Problem description: Report only how many lines of the entries below contain the string "aluminium".

Saved entries
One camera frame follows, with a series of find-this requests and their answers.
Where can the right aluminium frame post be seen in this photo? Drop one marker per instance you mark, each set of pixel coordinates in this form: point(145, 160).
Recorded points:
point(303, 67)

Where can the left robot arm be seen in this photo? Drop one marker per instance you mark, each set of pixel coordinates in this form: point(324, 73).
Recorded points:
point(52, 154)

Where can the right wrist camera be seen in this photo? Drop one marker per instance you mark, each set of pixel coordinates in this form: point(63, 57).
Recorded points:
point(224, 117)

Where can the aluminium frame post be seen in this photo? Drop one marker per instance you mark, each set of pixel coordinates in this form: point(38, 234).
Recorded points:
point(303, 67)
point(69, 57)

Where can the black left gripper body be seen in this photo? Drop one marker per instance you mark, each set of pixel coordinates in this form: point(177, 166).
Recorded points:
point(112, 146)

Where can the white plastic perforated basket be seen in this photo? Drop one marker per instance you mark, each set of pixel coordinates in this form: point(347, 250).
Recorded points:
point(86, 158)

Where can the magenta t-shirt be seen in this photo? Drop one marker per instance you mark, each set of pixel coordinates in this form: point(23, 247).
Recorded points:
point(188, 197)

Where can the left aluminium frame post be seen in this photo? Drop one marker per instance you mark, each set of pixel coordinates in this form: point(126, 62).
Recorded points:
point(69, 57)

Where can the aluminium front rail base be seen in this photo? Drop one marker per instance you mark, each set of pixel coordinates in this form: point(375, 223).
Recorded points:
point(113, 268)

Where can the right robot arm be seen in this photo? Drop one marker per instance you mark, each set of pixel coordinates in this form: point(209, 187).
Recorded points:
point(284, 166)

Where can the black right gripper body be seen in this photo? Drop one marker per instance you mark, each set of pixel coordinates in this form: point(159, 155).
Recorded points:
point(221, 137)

Exercise answer: 4